Spain's latest victim of the A(H1N1) virus was a 28-year-old woman who died Saturday from complications from the disease at a hospital in Ceuta, a Spanish enclave on the Moroccan coast, local health officials said.

It was the first death from the virus in the densely populated enclave of about 20 square kilometres (12.5 square miles) located some 50 kilometres east of Tangiers.

WHO chief Margaret Chan warned Saturday in an interview published in a Spanish newspaper that swine flu "will strike the northern hemisphere hard" as cold weather returns to the region.

"It will expand at a dizzying pace until it reaches peak transmission, probably at the end of the year. The number of cases could double every three or four days," she told XLSemanal, the weekend magazine supplement of daily ABC.

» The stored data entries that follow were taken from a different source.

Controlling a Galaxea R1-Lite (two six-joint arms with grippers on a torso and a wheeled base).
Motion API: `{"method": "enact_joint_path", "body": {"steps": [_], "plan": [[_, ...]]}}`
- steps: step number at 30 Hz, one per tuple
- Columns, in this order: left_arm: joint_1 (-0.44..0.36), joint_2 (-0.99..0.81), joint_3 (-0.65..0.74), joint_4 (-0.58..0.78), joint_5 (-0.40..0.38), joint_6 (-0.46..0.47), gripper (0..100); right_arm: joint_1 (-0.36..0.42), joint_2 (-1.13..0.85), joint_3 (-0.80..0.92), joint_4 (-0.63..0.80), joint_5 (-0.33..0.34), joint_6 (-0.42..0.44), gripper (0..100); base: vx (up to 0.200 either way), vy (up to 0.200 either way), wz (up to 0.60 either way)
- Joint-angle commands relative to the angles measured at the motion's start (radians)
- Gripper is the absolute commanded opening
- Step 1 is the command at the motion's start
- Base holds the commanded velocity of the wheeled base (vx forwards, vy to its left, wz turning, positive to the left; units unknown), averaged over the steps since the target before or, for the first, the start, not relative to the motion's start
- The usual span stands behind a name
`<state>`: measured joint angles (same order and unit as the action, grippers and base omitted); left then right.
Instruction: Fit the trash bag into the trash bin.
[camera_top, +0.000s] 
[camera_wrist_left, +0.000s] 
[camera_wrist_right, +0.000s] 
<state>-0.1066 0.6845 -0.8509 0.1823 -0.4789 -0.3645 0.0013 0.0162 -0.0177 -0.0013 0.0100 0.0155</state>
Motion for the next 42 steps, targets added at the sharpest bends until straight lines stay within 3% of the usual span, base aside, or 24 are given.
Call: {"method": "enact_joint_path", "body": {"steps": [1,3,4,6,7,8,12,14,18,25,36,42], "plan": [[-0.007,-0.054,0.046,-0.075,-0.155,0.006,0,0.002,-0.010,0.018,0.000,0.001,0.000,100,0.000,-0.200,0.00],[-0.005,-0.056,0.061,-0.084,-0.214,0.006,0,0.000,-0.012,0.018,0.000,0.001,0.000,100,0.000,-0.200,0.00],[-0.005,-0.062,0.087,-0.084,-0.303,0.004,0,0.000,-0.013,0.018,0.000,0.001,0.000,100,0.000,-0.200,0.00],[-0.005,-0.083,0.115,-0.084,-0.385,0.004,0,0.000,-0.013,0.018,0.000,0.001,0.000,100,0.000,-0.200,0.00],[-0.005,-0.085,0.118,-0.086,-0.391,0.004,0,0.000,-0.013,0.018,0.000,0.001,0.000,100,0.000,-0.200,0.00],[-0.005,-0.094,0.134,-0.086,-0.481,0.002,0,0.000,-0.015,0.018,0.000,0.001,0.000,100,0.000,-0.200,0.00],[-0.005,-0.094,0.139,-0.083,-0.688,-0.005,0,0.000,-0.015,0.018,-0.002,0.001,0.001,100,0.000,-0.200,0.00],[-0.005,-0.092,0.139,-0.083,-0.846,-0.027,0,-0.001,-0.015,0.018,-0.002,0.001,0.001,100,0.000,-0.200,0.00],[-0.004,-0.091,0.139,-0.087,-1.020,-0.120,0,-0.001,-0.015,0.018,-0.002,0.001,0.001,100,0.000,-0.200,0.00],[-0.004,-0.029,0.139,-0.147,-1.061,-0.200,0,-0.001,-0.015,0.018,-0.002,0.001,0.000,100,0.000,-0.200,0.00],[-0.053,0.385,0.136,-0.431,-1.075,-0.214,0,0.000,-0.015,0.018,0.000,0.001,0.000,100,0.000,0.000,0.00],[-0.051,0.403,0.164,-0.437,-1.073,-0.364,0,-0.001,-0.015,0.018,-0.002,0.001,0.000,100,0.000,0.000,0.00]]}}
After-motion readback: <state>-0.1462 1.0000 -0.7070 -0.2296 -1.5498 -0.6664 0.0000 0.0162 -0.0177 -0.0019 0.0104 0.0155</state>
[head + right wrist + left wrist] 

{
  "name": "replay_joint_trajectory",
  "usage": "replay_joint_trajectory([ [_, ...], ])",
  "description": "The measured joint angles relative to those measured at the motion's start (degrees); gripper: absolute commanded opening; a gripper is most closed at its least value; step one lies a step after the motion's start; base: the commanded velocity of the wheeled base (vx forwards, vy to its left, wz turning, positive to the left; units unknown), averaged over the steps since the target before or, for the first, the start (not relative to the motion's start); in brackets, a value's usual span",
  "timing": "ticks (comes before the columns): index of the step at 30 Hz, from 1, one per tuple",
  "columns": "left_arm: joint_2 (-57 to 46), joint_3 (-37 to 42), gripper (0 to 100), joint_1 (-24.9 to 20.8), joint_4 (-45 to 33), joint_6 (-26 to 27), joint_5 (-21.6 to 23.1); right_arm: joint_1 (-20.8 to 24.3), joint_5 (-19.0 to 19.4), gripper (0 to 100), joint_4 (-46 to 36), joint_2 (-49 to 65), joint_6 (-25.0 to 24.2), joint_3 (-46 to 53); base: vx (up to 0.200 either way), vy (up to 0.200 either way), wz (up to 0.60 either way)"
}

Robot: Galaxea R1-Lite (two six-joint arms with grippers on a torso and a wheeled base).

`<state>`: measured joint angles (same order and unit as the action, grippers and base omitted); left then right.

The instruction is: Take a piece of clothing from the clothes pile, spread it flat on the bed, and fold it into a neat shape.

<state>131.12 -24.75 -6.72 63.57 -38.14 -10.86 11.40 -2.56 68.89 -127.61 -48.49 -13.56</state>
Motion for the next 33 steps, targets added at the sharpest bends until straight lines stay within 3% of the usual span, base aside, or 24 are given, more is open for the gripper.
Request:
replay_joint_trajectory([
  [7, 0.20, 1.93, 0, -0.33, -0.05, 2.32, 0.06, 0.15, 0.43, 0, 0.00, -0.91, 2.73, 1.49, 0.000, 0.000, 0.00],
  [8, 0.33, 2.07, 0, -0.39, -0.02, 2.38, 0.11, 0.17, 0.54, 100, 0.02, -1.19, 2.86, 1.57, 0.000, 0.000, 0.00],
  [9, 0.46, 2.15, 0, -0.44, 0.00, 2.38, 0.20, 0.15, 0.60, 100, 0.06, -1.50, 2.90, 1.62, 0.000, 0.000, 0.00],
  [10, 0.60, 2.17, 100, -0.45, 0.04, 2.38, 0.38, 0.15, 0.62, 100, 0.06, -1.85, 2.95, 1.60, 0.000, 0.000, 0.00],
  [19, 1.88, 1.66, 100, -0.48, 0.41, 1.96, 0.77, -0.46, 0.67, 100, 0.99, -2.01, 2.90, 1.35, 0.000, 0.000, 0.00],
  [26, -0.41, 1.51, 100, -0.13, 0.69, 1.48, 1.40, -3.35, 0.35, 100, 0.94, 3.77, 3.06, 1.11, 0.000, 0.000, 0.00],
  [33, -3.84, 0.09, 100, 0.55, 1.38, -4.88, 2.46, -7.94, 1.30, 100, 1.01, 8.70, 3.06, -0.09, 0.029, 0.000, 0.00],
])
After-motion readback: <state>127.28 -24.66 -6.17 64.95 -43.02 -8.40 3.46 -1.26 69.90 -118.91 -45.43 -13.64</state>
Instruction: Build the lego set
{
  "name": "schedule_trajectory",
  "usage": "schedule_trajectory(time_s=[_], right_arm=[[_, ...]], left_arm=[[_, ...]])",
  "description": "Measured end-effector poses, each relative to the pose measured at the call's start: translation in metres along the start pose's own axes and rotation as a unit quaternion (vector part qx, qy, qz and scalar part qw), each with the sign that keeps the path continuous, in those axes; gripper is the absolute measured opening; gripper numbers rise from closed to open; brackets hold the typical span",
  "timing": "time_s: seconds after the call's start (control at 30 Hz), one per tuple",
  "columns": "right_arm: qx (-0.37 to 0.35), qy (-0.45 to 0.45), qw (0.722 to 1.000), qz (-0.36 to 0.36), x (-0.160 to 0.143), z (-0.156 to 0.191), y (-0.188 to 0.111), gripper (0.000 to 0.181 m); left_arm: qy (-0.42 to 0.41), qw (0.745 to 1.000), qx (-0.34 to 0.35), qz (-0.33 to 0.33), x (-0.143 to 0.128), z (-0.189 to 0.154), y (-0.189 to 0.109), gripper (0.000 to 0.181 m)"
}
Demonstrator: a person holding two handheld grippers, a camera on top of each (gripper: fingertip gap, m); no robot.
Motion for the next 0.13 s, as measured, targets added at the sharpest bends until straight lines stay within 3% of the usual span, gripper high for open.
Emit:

The WHO said Friday that at least 2,837 people had died from swine flu since the virus was uncovered in April in Mexico.

It has estimated that as many as two billion people could become infected over the next two years -- nearly one-third of the world's population.

Swine flu is the first flu pandemic in 40 years. The last one in 1968 killed about one million people.

The new virus appears to be moderate, causing mild illness in most people.

Spain was the first European country to confirm a case of the virus and it is the second-most affected country on the continent after Britain.

The incidence of the A(H1N1) virus in Spain was 53.61 per 100,000 people in the week until 29 August, the equivalent of some 23,000 cases nationally, the health ministry said Thursday in its latest update on the rate of infection.